Wads of British Pound Sterling banknotes are stacked in piles at the Money Service Austria company's headquarters in Vienna

By Samuel Indyk

LONDON (Reuters) - Sterling was falling back towards a three-week low against the dollar on Thursday, as investors remained cautious after the pound's recent rally, with the economy stagnating and the labour market softening.

Data on Tuesday showed Britain's jobless rate rose to 3.9% in the three months to March, while basic pay increased 6.7%, below expectations in a Reuters poll.

"You have persistently high core inflation, very slow growth and a softening labour market," said TraderX strategist Michael Brown. "Things don't look great at the moment so it's perhaps no surprise to see sterling lower."

The pound was last down 0.4% against a broadly stronger dollar to $1.2435. On Wednesday it hit a three-week low of $1.2422.

The dollar has benefitted from optimism around the debt ceiling, with U.S. President Joe Biden and senior congressional Republican Kevin McCarthy underscoring their determination to reach a deal to raise the $31.4 trillion debt limit and avoid an unthinkable default.

High beta currencies - ones that tend to be more volatile - such as the pound, could benefit on a debt ceiling resolution, TraderX's Brown added.
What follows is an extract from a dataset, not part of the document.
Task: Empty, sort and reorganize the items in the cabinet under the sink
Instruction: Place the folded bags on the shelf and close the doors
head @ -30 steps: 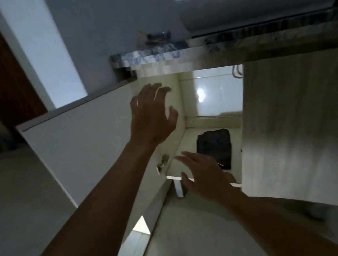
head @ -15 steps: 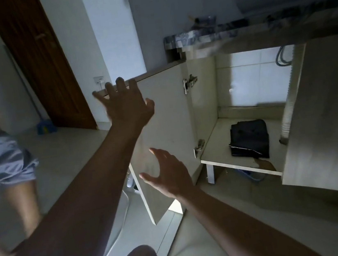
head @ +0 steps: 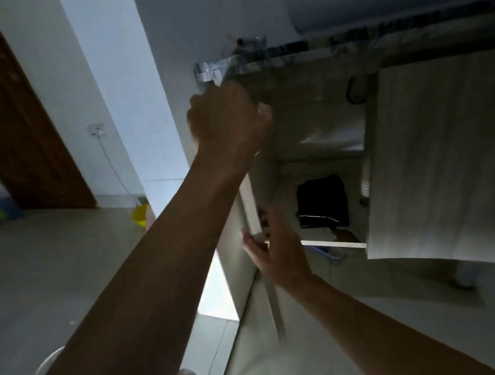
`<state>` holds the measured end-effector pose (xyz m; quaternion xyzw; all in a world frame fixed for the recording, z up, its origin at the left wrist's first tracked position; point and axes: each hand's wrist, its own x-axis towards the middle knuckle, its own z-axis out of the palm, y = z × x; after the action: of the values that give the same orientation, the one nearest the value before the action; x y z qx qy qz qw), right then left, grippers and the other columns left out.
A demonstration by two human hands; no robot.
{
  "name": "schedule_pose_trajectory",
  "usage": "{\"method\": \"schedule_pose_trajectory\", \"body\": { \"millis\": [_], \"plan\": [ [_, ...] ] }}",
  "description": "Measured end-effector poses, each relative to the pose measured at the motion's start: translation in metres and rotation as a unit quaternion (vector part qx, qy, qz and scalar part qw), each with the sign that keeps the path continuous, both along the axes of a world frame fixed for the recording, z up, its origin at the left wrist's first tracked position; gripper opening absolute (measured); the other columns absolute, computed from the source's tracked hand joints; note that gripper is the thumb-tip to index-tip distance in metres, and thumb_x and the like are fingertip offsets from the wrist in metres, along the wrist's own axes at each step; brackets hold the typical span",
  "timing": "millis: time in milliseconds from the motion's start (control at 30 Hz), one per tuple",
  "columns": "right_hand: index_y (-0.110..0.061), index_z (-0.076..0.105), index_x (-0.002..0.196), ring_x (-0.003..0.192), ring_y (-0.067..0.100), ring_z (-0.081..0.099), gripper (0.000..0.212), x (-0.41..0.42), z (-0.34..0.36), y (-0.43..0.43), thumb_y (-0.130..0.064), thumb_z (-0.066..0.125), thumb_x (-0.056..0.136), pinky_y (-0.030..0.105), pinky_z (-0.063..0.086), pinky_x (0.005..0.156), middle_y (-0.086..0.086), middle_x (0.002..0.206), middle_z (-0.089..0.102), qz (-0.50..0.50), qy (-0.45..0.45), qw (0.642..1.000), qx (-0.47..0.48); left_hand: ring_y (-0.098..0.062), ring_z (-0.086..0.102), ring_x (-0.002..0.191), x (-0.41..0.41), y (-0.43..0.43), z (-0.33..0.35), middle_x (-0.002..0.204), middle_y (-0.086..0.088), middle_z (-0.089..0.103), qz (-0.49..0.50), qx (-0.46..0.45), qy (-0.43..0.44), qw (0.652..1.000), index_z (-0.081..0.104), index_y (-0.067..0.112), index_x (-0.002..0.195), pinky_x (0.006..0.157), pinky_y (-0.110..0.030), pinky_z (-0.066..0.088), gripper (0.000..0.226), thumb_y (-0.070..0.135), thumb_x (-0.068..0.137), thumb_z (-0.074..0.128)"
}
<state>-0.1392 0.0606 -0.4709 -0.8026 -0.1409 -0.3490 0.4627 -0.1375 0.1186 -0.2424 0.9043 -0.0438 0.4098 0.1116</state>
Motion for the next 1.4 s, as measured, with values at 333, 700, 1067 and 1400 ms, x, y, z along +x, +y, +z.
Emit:
{"method": "schedule_pose_trajectory", "body": {
  "millis": [333, 700, 1067, 1400],
  "plan": [
    [-0.020, 0.064, 0.098, 0.078, 0.013, 0.063, 0.034, 0.033, 0.027, -0.177, -0.048, 0.075, 0.083, 0.021, 0.045, 0.062, -0.004, 0.086, 0.067, -0.231, 0.183, 0.940, 0.174, -0.039, 0.018, 0.147, 0.071, -0.119, -0.058, 0.163, -0.009, 0.014, -0.233, 0.019, 0.089, 0.968, 0.022, 0.037, 0.154, 0.113, -0.057, 0.030, 0.053, 0.042, 0.102, 0.034],
    [-0.009, 0.076, 0.103, 0.076, 0.016, 0.065, 0.021, 0.076, 0.030, -0.211, -0.010, 0.056, 0.097, 0.024, 0.052, 0.069, 0.001, 0.083, 0.071, -0.253, 0.156, 0.925, 0.236, -0.046, -0.013, 0.147, 0.141, -0.179, -0.091, 0.163, -0.010, -0.020, -0.225, 0.045, 0.029, 0.973, -0.009, 0.036, 0.155, 0.117, -0.060, 0.012, 0.070, 0.042, 0.102, 0.037],
    [-0.017, 0.065, 0.087, 0.056, 0.011, 0.048, 0.027, 0.126, 0.029, -0.243, -0.006, 0.043, 0.097, 0.022, 0.037, 0.050, 0.003, 0.073, 0.055, -0.196, 0.219, 0.948, 0.125, -0.044, -0.007, 0.148, 0.178, -0.214, -0.099, 0.162, -0.020, -0.015, -0.129, 0.018, -0.021, 0.991, -0.009, 0.033, 0.156, 0.114, -0.062, 0.026, 0.078, 0.044, 0.099, 0.043],
    [-0.031, 0.028, 0.153, 0.148, 0.025, 0.024, 0.079, 0.094, 0.071, -0.322, -0.021, 0.066, 0.084, 0.046, 0.036, 0.116, 0.004, 0.161, 0.025, -0.314, 0.110, 0.902, -0.274, -0.052, -0.010, 0.145, 0.198, -0.197, -0.127, 0.162, -0.018, -0.017, -0.183, 0.090, -0.054, 0.978, -0.004, 0.035, 0.156, 0.110, -0.062, 0.034, 0.077, 0.049, 0.099, 0.046]
  ]
}}
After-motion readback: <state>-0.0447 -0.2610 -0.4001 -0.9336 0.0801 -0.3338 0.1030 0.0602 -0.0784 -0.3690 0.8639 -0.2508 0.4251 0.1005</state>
"Potentially if you see equities rally a little more this could be supportive of the pound, but there are other currencies I'd rather get exposure to that through, such as the Aussie and Kiwi dollars."

Stocks across the globe rallied on Wednesday and Thursday as traders bet that the U.S. would avoid a default.
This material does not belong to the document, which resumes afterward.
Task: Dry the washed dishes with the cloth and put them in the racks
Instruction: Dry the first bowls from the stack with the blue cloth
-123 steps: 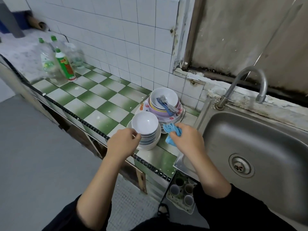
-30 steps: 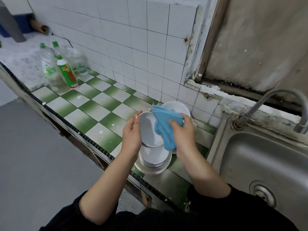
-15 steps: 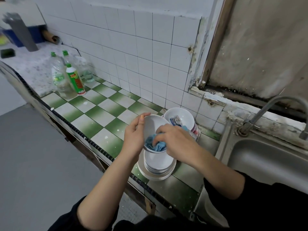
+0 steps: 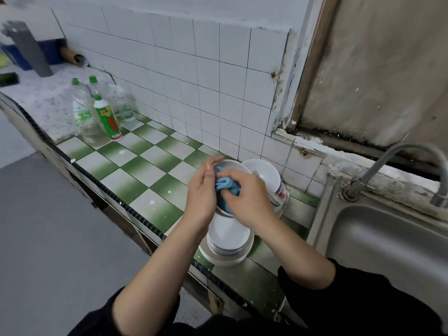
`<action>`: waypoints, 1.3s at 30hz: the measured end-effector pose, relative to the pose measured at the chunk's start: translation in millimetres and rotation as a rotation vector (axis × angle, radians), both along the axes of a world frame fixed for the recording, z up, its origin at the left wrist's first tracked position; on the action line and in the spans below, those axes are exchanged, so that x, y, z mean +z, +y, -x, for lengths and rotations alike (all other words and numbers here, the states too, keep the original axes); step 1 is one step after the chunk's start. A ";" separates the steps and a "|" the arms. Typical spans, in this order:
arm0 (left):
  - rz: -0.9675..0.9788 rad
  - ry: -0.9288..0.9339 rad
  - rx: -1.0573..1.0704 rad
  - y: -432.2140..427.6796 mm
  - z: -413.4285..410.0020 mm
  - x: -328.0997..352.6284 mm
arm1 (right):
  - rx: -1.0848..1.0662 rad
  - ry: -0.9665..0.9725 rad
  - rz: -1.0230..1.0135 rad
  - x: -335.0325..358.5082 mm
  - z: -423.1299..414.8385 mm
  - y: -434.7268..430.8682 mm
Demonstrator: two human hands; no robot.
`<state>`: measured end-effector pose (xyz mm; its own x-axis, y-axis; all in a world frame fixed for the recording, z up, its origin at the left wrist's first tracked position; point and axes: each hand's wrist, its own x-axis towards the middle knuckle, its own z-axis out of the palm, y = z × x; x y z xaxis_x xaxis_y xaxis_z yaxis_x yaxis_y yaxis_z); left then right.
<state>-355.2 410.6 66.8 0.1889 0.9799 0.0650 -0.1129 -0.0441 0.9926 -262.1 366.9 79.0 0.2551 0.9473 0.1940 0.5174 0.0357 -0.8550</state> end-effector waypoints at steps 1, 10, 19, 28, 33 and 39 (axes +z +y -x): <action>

Eyes were also on Westminster where Bank of England officials were providing testimony in front of parliament's Treasury Select Committee.

Bank of England Deputy Governor Dave Ramsden told the committee that the rate at which the central bank reduces its holding of government bonds was more likely to increase than decrease, as it unwinds its quantitative easing programme.

The euro was up 0.2% against sterling to 86.94 pence.